Tristan Leavitt is an American attorney who is the president of Empower Oversight as of March 2023. He formerly served in several roles at the Merit Systems Protection Board, including member, acting chair, and general counsel.

Early life and education
Originally from Idaho Falls, Idaho, Leavitt earned a Bachelor of Arts degree in political science from Brigham Young University in 2007. At BYU, he was student body vice-president. He later earned a Juris Doctor degree from Georgetown University.

Career

Early career
After graduating from BYU, Leavitt was hired as an intern in the office of Congressman Bill Sali, where he later was promoted to staff assistant. He then interned at Human Rights Without Frontiers before working on the staff of the United States House Committee on Oversight and Reform, the Senate Judiciary Committee, and as principal deputy special counsel and acting special counsel at the United States Office of Special Counsel.
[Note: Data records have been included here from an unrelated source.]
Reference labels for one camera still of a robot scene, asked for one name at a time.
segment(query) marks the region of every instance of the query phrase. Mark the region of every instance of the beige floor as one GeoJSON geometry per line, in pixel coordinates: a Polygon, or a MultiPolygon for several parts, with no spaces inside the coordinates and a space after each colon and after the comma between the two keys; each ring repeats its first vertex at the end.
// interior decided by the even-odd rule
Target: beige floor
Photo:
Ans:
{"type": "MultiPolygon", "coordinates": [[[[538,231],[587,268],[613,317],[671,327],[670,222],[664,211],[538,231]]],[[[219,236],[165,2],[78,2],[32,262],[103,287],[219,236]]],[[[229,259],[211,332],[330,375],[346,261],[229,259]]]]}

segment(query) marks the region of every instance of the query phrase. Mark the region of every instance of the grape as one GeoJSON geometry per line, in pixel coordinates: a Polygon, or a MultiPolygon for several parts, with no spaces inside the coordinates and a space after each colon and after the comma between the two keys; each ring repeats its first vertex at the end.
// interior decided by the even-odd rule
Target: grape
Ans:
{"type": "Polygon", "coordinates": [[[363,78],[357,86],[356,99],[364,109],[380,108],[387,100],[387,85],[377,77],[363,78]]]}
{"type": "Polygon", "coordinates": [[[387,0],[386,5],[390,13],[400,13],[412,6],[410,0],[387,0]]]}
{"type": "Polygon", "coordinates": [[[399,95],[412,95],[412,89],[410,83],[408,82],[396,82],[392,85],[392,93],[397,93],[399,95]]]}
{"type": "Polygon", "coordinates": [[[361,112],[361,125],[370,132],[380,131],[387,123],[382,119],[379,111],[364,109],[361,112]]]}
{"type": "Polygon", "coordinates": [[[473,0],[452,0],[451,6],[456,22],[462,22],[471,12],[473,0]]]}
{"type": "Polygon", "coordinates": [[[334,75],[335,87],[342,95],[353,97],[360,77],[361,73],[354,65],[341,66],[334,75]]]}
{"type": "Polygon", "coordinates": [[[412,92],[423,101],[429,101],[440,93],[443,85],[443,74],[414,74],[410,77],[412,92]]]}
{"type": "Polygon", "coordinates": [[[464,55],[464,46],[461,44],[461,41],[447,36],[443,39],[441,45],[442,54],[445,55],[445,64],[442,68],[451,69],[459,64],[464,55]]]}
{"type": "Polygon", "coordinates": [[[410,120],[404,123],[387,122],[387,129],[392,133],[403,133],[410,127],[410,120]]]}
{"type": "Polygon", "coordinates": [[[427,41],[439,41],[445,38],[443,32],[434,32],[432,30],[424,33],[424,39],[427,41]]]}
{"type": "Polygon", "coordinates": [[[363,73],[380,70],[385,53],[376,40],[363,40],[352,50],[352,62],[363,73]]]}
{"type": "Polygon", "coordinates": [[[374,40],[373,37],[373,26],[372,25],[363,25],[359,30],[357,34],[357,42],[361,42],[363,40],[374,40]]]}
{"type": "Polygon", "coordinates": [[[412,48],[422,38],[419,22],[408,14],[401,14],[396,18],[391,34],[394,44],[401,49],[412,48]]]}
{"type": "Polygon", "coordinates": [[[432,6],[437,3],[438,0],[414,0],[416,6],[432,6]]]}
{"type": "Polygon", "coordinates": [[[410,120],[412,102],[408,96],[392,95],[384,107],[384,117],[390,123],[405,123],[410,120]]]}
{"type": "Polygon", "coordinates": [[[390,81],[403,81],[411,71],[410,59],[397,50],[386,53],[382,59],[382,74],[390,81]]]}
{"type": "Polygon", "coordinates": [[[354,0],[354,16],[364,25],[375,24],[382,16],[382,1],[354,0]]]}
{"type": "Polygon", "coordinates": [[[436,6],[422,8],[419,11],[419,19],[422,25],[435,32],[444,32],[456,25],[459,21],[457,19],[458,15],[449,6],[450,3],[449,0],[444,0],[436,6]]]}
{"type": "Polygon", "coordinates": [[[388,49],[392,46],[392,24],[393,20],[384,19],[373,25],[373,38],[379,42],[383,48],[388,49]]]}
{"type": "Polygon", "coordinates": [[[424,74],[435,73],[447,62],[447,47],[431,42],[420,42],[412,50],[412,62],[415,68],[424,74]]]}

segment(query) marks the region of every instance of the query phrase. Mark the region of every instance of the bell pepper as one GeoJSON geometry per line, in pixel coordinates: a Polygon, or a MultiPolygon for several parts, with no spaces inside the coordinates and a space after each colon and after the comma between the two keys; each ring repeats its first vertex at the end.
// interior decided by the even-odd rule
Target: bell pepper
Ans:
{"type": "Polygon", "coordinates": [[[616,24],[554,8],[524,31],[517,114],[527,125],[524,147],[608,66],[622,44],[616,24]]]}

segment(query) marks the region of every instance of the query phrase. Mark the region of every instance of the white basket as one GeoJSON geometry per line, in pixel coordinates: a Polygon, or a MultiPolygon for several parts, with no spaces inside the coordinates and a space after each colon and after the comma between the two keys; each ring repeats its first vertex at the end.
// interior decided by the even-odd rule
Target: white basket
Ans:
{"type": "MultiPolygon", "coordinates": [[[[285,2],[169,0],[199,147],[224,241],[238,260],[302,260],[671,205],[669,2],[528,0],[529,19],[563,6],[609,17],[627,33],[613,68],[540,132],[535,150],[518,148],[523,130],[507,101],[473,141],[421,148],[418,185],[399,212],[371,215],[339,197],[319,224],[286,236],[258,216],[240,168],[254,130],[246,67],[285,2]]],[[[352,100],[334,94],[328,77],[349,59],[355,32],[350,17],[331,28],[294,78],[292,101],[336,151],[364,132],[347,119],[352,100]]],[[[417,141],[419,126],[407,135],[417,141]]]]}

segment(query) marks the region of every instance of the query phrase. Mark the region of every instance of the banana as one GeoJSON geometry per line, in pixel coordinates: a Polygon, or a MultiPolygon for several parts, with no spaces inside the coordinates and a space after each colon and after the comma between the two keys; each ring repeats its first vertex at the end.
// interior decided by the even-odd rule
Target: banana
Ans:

Merit Systems Protection Board
In October 2018, Leavitt was appointed general counsel of the Merit Systems Protection Board. On February 28, 2019, the term of the only remaining member of the three-person MSPB expired, leaving the board with no members. Leavitt then assumed unitary control of the board's non-exclusive functions in accordance with continuity of government plans the board had enacted the last time it had members.

On September 2, 2021, President Joe Biden nominated Leavitt to serve as a member of the MSPB. Leavitt was confirmed on March 1, 2022 and took office three days later on March 4. He served until the expiration of his term on February 28, 2023.

Personal life
Leavitt is married and has five children. He met his wife while both were attending BYU.

In 2013, he served as president of the BYU Political Affairs Society, a networking group of BYU alumni sponsored by the BYU department of political science.

References

Brigham Young University alumni
Georgetown University alumni
Living people
People from Idaho Falls, Idaho
Year of birth missing (living people)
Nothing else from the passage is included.